▶ [Exercise]: From the listing, collect all lines containing the word "camera".
***** Materials provided *****
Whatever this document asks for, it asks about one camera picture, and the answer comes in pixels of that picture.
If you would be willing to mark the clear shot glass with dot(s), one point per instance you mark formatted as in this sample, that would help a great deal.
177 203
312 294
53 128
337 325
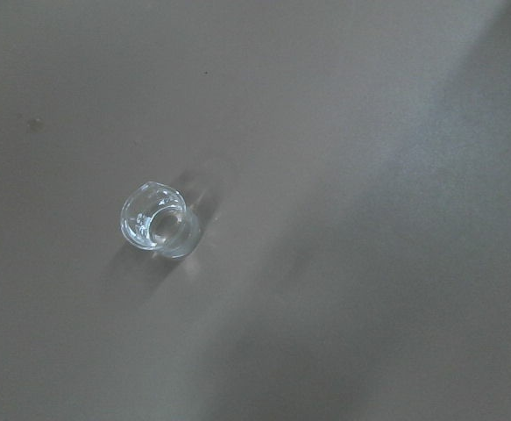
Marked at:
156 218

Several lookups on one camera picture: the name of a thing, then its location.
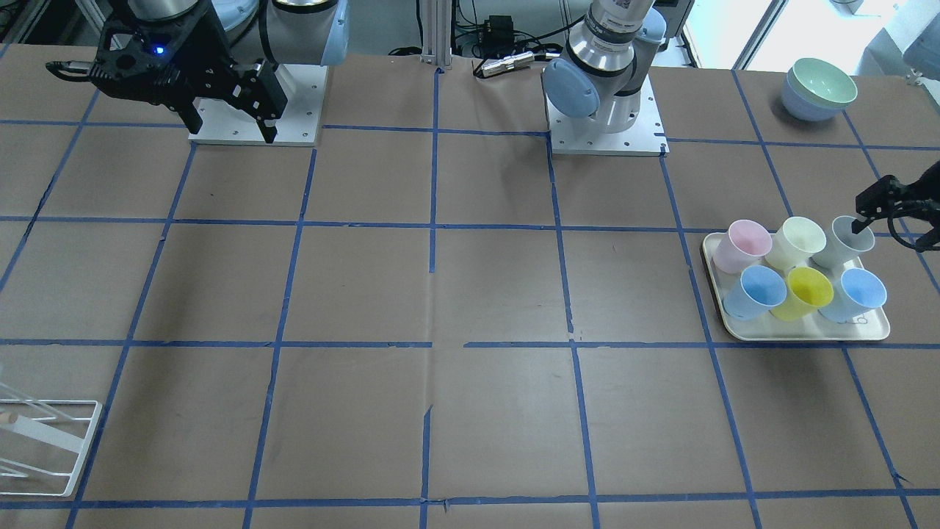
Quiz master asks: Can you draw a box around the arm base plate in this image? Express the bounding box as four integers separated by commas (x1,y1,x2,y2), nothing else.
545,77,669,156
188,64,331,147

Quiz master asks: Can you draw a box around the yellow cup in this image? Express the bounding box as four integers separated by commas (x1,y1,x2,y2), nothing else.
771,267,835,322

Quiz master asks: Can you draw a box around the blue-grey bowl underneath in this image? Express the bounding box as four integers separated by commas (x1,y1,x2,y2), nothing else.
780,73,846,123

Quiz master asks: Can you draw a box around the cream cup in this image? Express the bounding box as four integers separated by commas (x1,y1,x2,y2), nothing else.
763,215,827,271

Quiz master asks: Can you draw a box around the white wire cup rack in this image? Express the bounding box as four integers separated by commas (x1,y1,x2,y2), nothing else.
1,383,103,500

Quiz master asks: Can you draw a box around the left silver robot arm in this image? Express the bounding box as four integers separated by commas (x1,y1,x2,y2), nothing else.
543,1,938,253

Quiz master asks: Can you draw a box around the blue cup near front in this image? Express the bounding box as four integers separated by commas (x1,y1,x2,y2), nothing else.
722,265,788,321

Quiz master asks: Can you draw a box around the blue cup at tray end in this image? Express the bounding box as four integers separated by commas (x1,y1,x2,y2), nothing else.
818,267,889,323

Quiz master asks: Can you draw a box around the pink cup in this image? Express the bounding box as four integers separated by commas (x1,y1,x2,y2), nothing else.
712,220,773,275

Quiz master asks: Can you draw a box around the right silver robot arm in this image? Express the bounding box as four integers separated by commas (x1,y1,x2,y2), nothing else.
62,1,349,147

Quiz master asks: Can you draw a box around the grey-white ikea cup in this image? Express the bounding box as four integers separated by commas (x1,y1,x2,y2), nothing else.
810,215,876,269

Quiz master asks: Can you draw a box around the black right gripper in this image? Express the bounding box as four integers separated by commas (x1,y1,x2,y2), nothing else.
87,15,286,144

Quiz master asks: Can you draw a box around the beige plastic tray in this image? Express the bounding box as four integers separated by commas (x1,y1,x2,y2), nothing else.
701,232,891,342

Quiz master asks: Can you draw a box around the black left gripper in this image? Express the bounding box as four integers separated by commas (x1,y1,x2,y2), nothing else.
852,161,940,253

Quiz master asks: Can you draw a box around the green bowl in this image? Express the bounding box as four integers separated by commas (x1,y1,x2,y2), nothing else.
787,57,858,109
*****
***** Materials provided *****
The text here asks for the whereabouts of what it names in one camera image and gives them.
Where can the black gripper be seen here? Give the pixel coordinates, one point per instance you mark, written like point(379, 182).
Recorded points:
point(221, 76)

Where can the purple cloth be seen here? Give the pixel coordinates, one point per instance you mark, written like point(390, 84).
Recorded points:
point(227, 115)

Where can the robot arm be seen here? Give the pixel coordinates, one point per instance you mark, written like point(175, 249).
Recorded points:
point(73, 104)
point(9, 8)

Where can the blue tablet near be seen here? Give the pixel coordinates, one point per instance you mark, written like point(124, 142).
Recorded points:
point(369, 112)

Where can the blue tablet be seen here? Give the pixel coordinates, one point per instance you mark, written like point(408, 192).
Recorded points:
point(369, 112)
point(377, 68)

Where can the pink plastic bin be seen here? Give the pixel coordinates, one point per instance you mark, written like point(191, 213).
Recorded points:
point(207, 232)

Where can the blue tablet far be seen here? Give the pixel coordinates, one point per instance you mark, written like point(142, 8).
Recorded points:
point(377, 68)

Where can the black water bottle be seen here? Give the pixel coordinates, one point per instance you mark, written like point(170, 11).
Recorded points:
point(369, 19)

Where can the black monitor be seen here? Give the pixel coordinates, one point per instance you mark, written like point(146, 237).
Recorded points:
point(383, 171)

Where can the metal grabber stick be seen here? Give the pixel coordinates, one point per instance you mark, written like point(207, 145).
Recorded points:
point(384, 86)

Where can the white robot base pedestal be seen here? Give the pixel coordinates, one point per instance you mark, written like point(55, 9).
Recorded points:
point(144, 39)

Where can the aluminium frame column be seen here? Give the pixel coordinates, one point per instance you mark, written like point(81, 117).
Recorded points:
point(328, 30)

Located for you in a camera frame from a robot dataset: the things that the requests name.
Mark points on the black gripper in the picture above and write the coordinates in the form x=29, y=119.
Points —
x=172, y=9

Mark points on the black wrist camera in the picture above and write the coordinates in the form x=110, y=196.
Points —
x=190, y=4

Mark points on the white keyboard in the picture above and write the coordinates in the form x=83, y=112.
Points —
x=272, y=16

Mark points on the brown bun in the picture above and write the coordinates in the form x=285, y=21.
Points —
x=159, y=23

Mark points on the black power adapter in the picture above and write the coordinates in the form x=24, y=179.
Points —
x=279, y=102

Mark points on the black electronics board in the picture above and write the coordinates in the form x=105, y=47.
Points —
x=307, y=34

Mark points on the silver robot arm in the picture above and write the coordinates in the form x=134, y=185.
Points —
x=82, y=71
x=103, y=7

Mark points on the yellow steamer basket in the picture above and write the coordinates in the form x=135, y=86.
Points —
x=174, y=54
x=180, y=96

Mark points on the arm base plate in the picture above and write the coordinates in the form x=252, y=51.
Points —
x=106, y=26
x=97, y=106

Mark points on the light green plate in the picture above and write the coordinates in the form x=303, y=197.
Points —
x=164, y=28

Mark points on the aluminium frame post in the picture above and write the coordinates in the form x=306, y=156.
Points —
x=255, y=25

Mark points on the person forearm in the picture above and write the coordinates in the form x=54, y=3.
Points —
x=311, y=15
*****
▶ [Solution]:
Whatever this document asks for, it asks about one camera picture, and the answer comes in pixels of that picture.
Several lookups on one camera picture: the name of a thing, then its location.
The text here asks for the whereabouts of what it names in one camera image and gives them.
Located for you in a camera frame from a robot dataset: the things that the requests name.
Mark points on the black wrist camera in the picture above and write the coordinates in the form x=110, y=196.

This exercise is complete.